▶ [Problem]: Once the line with "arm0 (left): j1" is found in the data, output it and each following line exactly, up to and including the line with "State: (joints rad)", and nothing before or after.

______________________________

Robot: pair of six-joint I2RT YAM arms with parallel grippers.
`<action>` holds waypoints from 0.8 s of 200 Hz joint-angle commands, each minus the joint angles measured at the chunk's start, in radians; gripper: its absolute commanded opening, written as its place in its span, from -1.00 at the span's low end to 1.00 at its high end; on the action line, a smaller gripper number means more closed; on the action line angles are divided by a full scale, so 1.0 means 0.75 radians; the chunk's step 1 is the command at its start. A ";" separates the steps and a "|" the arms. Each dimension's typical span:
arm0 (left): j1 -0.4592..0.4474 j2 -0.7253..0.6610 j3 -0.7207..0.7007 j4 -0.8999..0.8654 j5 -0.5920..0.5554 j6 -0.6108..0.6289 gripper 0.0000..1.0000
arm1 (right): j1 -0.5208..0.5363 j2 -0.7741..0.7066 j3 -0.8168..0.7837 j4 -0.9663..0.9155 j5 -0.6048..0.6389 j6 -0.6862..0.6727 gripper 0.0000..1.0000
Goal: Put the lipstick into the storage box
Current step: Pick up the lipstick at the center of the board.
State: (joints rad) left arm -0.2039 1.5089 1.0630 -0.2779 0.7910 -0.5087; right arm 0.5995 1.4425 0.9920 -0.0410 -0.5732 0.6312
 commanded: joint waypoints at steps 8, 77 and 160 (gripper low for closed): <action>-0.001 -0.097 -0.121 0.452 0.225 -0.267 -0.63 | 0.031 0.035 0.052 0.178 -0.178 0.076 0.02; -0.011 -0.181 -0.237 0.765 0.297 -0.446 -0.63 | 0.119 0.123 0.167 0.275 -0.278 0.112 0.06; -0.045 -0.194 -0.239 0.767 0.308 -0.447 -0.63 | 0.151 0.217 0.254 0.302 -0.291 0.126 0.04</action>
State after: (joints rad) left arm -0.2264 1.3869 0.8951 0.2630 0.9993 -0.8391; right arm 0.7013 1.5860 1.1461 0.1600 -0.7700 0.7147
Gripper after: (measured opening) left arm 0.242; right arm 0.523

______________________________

▶ [Solution to this task]:
arm0 (left): j1 -0.4592..0.4474 j2 -0.7253..0.6610 j3 -0.7207..0.7007 j4 -0.8999..0.8654 j5 -0.5920..0.5554 j6 -0.6108..0.6289 gripper 0.0000..1.0000
arm1 (right): j1 -0.5208..0.5363 j2 -0.7741..0.7066 j3 -0.8168..0.7837 j4 -0.9663..0.9155 j5 -0.6048..0.6389 j6 -0.6862..0.6727 gripper 0.0000..1.0000
Goal: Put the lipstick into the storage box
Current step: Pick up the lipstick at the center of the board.
State: (joints rad) left arm -0.2039 1.5089 1.0630 -0.2779 0.7910 -0.5087; right arm 0.5995 1.4425 0.9920 -0.0410 -0.5732 0.6312

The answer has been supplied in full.